■ Try it
Starting at the line that contains "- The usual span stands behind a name", transcribe each line exactly through the last line of the data. Include nothing else.

■ Excerpted data
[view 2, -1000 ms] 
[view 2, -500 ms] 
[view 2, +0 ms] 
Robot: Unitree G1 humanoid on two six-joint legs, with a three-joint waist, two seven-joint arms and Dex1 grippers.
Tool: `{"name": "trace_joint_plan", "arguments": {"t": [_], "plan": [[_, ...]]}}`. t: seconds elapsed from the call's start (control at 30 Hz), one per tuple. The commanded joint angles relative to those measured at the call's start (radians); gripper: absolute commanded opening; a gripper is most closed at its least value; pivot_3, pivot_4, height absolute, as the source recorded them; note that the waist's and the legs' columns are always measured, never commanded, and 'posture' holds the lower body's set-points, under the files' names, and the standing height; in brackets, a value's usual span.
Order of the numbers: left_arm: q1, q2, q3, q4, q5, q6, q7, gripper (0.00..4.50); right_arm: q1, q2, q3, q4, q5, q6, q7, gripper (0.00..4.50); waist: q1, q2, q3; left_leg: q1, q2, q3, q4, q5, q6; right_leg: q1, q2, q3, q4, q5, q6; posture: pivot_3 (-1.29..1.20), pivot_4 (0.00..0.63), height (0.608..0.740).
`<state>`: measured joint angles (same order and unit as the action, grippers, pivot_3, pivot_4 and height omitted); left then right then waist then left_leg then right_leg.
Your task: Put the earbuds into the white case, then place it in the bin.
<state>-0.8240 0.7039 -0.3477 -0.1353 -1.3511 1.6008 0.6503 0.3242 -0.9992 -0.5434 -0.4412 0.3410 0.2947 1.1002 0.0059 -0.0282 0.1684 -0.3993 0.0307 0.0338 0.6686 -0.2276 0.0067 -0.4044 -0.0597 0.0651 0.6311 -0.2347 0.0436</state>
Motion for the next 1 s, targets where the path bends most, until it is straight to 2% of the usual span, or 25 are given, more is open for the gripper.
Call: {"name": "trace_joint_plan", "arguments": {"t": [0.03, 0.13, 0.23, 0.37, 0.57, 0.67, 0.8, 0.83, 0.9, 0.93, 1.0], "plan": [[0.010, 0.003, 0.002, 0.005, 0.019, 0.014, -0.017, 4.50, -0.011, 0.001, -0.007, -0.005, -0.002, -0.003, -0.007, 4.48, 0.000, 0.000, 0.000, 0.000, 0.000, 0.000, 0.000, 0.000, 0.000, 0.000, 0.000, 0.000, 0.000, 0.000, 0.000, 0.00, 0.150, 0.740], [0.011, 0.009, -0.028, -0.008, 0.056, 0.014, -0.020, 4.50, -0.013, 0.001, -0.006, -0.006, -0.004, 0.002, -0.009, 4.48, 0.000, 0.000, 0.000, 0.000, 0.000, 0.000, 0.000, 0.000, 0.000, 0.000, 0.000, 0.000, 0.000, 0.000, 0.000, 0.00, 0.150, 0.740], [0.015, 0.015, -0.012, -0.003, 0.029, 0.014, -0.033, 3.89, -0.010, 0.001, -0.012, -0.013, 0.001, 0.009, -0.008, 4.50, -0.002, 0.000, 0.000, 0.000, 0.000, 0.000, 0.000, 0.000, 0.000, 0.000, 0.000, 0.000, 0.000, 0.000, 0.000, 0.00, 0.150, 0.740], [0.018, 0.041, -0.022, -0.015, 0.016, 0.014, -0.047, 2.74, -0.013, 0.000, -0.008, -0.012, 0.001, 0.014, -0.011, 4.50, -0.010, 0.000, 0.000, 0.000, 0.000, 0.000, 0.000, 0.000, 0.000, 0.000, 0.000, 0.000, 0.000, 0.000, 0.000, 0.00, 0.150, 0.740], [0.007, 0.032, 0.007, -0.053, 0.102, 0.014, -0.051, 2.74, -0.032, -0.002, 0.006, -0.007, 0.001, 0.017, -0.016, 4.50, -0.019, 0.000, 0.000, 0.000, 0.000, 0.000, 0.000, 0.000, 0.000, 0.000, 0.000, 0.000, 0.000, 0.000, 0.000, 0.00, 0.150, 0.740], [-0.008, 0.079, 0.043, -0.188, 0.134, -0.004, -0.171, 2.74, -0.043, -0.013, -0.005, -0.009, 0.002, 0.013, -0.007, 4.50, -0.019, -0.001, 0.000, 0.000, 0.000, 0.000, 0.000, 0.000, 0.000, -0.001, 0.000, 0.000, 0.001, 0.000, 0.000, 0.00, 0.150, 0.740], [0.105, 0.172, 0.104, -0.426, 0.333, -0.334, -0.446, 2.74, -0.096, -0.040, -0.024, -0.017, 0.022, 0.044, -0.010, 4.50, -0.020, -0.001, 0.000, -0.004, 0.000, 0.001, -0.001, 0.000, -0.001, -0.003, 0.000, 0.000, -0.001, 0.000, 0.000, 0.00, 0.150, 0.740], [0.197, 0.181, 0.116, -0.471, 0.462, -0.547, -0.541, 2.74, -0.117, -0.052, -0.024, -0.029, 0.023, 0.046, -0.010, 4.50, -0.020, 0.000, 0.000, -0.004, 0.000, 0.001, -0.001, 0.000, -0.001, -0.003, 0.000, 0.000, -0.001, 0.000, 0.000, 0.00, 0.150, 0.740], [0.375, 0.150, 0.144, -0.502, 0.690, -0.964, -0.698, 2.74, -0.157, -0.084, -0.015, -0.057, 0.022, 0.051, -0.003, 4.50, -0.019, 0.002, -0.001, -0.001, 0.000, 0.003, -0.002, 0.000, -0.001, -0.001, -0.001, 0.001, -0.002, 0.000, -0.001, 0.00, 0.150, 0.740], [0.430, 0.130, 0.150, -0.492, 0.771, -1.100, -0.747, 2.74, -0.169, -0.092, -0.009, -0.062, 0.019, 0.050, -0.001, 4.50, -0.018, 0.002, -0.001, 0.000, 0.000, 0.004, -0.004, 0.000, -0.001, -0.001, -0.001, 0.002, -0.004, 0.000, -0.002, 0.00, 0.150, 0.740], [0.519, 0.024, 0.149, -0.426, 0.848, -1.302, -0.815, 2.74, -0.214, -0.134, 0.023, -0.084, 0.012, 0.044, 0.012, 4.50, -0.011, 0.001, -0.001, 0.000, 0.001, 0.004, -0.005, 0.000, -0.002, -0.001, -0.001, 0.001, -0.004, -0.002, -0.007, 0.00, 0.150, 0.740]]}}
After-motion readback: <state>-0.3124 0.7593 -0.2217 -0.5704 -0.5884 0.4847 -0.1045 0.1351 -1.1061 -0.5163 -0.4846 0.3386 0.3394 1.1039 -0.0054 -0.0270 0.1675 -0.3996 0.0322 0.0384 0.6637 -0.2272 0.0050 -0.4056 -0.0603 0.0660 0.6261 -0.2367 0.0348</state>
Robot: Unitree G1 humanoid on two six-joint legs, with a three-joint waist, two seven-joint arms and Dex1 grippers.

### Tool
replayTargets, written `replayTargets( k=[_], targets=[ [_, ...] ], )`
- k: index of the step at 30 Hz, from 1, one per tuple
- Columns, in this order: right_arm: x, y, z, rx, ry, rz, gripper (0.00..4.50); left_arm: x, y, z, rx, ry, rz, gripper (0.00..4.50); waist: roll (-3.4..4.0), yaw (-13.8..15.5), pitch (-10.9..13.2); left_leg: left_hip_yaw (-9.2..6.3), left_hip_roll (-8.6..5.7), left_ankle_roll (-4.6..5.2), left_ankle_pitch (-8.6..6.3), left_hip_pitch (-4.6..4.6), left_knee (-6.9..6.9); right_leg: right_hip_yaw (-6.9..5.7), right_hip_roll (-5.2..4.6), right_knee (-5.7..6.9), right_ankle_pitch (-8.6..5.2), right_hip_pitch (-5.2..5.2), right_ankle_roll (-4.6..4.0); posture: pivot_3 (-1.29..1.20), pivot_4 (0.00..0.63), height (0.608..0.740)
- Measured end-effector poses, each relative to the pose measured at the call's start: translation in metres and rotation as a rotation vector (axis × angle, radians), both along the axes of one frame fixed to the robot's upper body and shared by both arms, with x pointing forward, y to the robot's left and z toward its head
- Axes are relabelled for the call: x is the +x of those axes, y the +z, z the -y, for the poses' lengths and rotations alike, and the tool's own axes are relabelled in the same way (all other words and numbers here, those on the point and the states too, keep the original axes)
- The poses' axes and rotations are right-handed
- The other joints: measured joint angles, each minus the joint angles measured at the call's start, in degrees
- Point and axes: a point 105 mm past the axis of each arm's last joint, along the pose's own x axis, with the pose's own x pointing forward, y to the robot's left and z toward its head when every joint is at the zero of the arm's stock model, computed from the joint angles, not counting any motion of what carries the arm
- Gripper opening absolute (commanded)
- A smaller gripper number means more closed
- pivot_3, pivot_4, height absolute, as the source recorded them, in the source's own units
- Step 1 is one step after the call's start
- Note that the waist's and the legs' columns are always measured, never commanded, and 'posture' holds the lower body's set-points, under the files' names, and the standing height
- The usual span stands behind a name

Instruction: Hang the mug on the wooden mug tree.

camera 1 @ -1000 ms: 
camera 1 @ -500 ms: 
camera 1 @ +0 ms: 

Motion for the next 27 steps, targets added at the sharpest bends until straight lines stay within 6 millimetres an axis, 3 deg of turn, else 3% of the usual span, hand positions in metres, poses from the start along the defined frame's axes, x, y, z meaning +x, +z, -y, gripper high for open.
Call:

■ Task answer
- The usual span stands behind a name

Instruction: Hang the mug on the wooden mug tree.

camera 1 @ -1000 ms: 
camera 1 @ -500 ms: 
camera 1 @ +0 ms: 

Motion for the next 27 steps, targets added at the sharpest bends until straight lines stay within 6 millimetres an axis, 3 deg of turn, else 3% of the usual span, hand positions in metres, poses from the start along the defined frame's axes, x, y, z meaning +x, +z, -y, gripper high for open.
Call:

The complete answer has been given.